LibGuides: Research Data Services: Documentation How-To

Overview

This page provides an overview of some best practices and tips for creating good data documentation.

Data dictionaries

In many instances, you may not need to create a data dictionary from scratch, or maybe even at all! You may already have created a file that describes important information, such as how different variables are coded (e.g., 0 = no; 1 = yes; 2 = not answered), units of measurement, or allowable values, as part of designing your experiment and to guide data collection. For data collected through a survey or similar mechanism, a text file with the questions may also work as a data dictionary (provided that allowable answers are listed for non-open-ended questions). Some software programs may also be able to automatically generate a data dictionary or codebook from a given dataset (e.g., SPSS).

Below is a short example of a hypothetical data dictionary.
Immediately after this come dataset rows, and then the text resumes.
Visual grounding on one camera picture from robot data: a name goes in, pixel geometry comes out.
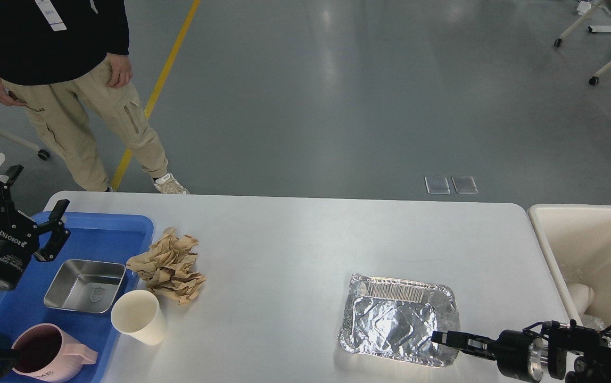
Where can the white rolling chair base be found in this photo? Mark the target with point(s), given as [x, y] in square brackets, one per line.
[603, 32]

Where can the person's left hand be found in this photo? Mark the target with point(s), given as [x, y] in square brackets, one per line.
[121, 70]

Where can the cream plastic bin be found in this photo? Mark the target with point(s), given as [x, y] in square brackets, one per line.
[576, 243]

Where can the aluminium foil tray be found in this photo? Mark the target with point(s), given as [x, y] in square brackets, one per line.
[396, 318]

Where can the brown paper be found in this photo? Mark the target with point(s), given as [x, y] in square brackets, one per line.
[168, 267]

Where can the clear plastic bag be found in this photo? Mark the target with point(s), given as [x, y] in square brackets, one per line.
[592, 322]

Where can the clear floor plate right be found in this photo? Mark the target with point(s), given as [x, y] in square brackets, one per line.
[465, 185]

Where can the blue plastic tray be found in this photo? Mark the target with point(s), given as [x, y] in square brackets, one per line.
[93, 236]

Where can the cream paper cup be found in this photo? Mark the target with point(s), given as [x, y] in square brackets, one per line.
[139, 315]

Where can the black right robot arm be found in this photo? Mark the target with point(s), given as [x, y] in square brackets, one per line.
[568, 352]

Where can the clear floor plate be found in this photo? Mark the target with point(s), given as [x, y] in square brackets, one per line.
[437, 185]
[465, 185]

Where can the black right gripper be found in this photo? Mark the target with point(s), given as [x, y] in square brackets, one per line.
[518, 355]

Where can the clear floor plate left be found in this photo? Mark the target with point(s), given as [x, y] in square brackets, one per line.
[437, 185]

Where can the person in black top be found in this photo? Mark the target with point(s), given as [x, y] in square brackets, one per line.
[53, 58]

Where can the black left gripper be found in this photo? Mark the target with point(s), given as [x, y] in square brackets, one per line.
[19, 233]

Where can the square steel tray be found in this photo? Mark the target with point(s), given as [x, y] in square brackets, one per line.
[86, 286]

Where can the pink mug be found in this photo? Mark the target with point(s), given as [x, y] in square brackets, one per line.
[48, 353]

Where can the person's right hand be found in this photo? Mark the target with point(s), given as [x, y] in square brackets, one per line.
[6, 99]

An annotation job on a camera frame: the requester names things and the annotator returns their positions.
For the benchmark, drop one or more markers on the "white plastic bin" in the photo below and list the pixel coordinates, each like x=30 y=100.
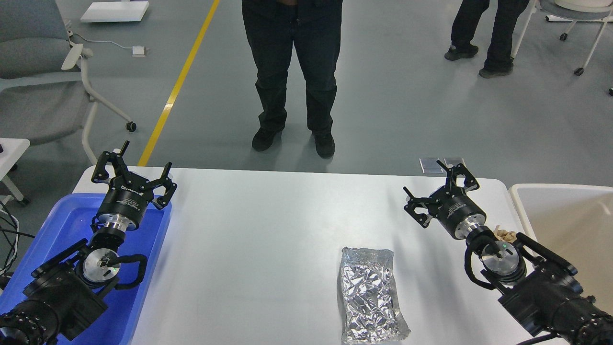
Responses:
x=576 y=222

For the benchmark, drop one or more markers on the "left metal floor plate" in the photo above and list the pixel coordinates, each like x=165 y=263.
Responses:
x=430 y=165

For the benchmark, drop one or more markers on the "right metal floor plate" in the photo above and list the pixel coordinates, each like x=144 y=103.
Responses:
x=453 y=161

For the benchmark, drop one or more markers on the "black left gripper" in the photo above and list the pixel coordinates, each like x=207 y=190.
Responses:
x=125 y=203

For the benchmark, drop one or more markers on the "white power adapter with cable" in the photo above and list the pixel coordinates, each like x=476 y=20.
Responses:
x=136 y=51

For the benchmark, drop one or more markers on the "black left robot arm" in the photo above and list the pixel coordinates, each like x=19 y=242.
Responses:
x=67 y=291

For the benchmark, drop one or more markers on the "white side table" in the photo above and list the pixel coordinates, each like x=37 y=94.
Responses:
x=12 y=150

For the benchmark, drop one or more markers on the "grey office chair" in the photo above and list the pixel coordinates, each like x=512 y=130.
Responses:
x=46 y=92

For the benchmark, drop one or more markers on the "blue plastic tray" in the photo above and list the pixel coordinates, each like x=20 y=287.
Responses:
x=70 y=221

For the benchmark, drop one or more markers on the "white chair on casters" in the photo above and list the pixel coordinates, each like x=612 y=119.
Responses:
x=573 y=11

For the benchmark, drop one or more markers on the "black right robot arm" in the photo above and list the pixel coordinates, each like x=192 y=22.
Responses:
x=538 y=287

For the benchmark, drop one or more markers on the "crumpled brown paper ball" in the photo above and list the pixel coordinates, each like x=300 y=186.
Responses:
x=505 y=235

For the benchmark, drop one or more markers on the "metal floor plate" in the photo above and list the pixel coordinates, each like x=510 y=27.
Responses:
x=430 y=165
x=453 y=161

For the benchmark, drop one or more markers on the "silver foil bag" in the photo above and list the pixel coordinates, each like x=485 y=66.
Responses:
x=368 y=292

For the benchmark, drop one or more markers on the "white flat base plate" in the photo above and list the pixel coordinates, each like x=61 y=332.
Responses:
x=115 y=11

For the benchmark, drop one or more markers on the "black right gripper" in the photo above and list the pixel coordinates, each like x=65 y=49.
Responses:
x=455 y=211

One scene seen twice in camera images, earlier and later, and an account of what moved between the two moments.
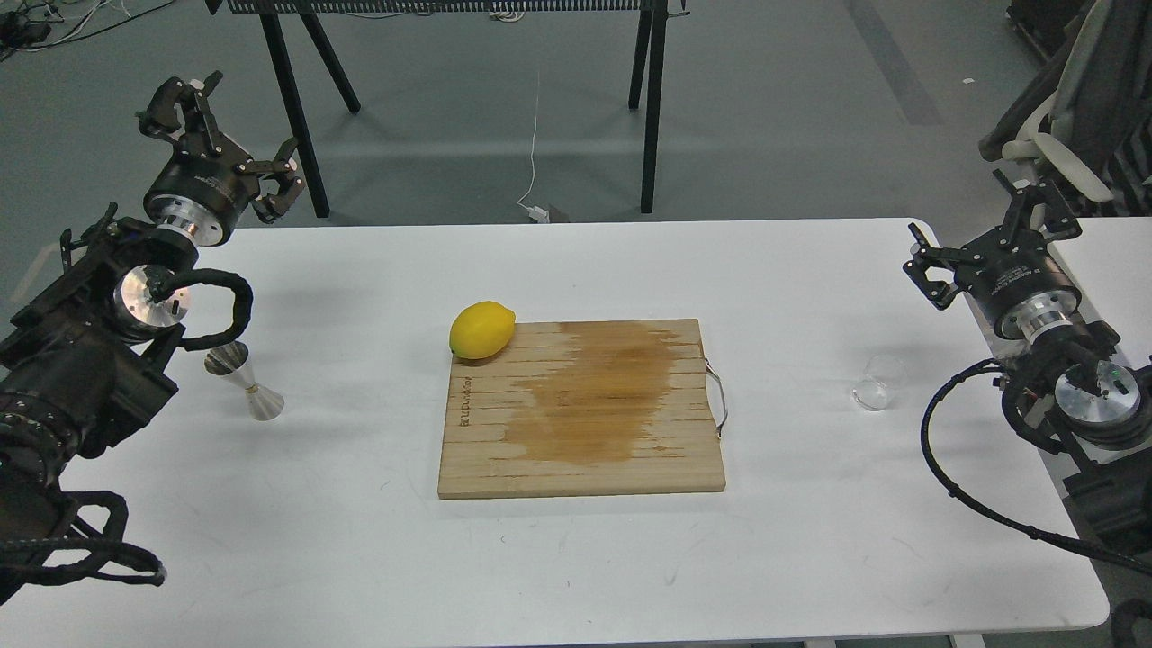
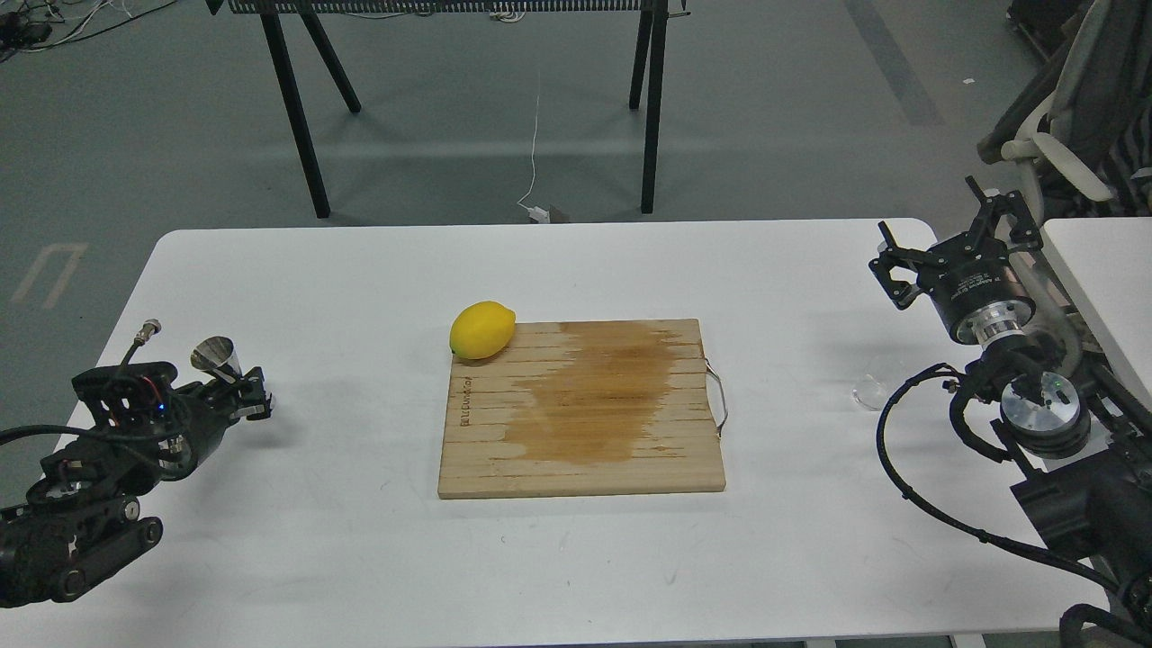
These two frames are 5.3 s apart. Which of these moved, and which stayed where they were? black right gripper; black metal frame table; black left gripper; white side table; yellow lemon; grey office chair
Moved: black right gripper; black left gripper
Stayed: grey office chair; yellow lemon; black metal frame table; white side table
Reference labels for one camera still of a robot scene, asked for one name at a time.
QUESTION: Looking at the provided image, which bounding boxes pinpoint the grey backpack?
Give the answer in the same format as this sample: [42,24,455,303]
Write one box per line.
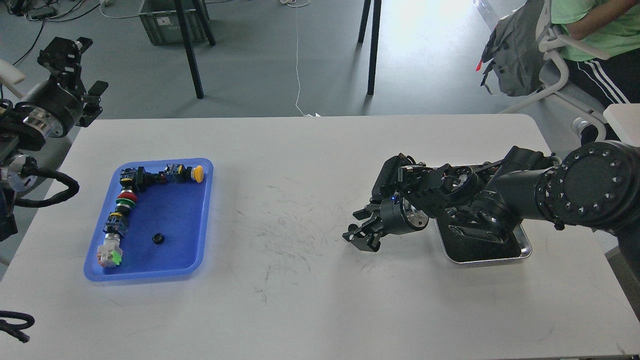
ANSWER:
[478,0,550,97]

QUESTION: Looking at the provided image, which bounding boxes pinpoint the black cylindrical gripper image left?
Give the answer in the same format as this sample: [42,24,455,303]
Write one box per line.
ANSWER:
[14,37,109,138]

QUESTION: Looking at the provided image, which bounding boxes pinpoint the silver metal tray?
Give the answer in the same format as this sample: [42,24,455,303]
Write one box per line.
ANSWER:
[434,165,533,265]

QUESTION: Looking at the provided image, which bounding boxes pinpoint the black connector switch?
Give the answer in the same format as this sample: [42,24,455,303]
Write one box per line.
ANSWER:
[119,166,162,193]

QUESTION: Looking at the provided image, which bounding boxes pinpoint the blue black small switch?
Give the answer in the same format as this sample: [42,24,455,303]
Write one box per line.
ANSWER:
[103,212,129,239]

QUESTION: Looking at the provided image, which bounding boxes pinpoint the red and green push buttons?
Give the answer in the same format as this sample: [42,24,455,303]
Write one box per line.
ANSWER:
[114,187,138,214]

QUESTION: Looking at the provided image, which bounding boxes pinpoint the grey plastic crate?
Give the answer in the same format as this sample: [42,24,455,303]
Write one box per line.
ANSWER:
[138,0,208,46]

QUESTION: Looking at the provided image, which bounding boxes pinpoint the black table leg right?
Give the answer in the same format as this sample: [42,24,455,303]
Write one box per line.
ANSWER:
[357,0,383,96]

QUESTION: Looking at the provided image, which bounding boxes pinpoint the black table leg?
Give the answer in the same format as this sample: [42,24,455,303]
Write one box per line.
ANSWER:
[357,0,383,96]
[173,0,217,100]

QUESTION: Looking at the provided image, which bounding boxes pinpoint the seated person green shirt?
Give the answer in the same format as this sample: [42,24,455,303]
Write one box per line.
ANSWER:
[550,0,640,108]

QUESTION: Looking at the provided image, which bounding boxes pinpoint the black table leg left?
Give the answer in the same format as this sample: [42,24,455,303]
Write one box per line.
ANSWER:
[173,0,217,100]

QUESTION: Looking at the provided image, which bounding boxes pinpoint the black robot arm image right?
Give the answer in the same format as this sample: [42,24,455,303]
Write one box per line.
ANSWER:
[343,140,640,283]

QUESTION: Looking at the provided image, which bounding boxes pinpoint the small black gear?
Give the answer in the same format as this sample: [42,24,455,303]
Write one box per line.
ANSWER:
[151,232,165,245]

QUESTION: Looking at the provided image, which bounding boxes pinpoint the yellow push button switch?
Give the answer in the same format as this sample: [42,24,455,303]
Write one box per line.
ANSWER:
[158,163,205,183]

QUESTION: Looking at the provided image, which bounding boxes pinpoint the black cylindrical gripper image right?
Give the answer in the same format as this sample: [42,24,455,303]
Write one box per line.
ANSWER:
[342,196,430,252]

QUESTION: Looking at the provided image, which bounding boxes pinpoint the white floor cable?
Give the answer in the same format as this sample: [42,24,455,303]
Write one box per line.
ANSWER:
[280,0,322,118]

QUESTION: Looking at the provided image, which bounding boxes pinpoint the white green square switch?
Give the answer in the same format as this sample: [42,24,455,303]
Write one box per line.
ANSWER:
[96,233,123,268]

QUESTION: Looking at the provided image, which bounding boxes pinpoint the blue plastic tray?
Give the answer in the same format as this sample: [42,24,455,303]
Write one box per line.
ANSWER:
[83,158,214,281]

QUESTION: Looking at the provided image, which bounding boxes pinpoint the white office chair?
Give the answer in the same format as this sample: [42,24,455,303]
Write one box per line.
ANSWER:
[502,23,611,142]
Refer to the right sidebar for some real-world examples from UT Austin researchers.

Variable	Description	Allowable values	Units	Notes
SL	Skull length	[0,15]	cm	only measured for complete specimens; 'N/A' for incomplete specimens.
m	Mass	[0,55]	kg	only measured for complete specimens; 'N/A' for incomplete specimens.
taxon	Species of Dasypus	['D. hybridus'; 'D. kappler'; 'D. pilosus']	N/A	none
stage	Developmental stage	['pup'; 'juvenile'; 'sub-adult'; 'adult']	N/A	none

Some additional guides to creating data dictionaries:

README files

The information that should be included in a README will vary by discipline and data type, but some information should always be provided. Essential metadata to include are:

Author information (names, affiliations, ORCIDs, indication of who to contact about the dataset)
Terms of use (copyright/licensing, any other restrictions on re-use or re-distribution)
A list of files with brief descriptions of what each file (or group of similar files) contains
- If your dataset contains many folders, the folder organization should also be explained
Any information needed to process or analyze the data (either to reproduce results or for novel analyses); this could include information on any associated scripts and information on programs that can access certain formats (especially for proprietary/less common formats)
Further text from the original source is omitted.